Fig. 3 Raman spectra of synthesized materials (a) full scale and (b) enlarged view in the range of 700–1100 cm⁻¹.

In the UV-vis spectra (Fig. 4) there is little change in absorption towards the visible light range due to W doping. However, the colour of the material changes to light yellow after ammonia addition and also shows absorption in the visible light range. This change in colour, after calcination, indicates the nitrogen doping in the material. In particular, visible light absorption of NW co-doped material increases with the increasing W concentration. So it can be concluded that the visible light absorption of the material not only depends on N doping but also on the tungsten co-doping. Appreciable visible light absorption indicates that WN co-doped materials can be used as a photocatalyst under visible/solar illumination.

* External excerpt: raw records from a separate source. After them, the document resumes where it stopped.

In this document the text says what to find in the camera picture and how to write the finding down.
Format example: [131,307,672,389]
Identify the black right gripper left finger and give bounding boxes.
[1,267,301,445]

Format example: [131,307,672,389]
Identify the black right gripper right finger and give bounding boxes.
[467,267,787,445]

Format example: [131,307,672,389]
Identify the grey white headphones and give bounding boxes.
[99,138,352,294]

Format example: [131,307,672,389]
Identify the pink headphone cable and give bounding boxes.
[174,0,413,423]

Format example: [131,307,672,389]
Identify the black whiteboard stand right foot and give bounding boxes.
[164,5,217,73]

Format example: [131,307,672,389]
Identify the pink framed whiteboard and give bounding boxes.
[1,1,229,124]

Fig. 4 UV-vis spectra of synthesized materials.

3.2 Surface properties

Since it is widely accepted that heterogeneous photocatalysts are influenced by the surface area and pore structure, we carefully investigated the effects of the tungsten doping amount on the pore structure and BET surface area of the synthesized samples based on nitrogen adsorption and desorption measurements. Table 1 lists the physicochemical properties of W, N doped TiO₂ series with different W concentration. Fig. 5(a) shows the nitrogen adsorption–desorption isotherm of pure and W,N co-doped TiO₂ samples, which is type-IV like isotherm indicating the presence of mesoporosity in the synthesized materials. Moreover, Fig. 5(b) shows the pore size distribution plots calculated using the BJH equation from the desorption branch of the isotherm. The pore size distribution measurement indicates that the noodle type W, N co-doped titania sample has pronounced porosity with narrow pore size distribution in a range of 10–40 Å. Whereas pore size distribution in case of pure titania extends up to 100 Å. With 2 wt% tungsten doping surface area increases nearly two fold. However, further increasing the tungsten amount decreases the surface area and hence 10-WTiN shows the least surface area. An increased surface area with narrow pore size distribution will certainly contribute to the photocatalytic activity due to the availability of more surface active sites. It is clearly marked that due to the W doping average pore size shifts towards the narrow range. It can be inferred that tungsten doping in the lattice helps in the creation of porous network with narrow pores. An increase in the tungsten amount above 2 wt% results in the accumulation of tungsten oxide in the pores thereby decreasing the surface area drastically. This result illustrates that doping with W and N species does significantly change the textural properties of TiO₂. Some amount of W embedded in the TiO₂ network thus restructuring the pores and hence pore size distribution shifts towards the narrow range.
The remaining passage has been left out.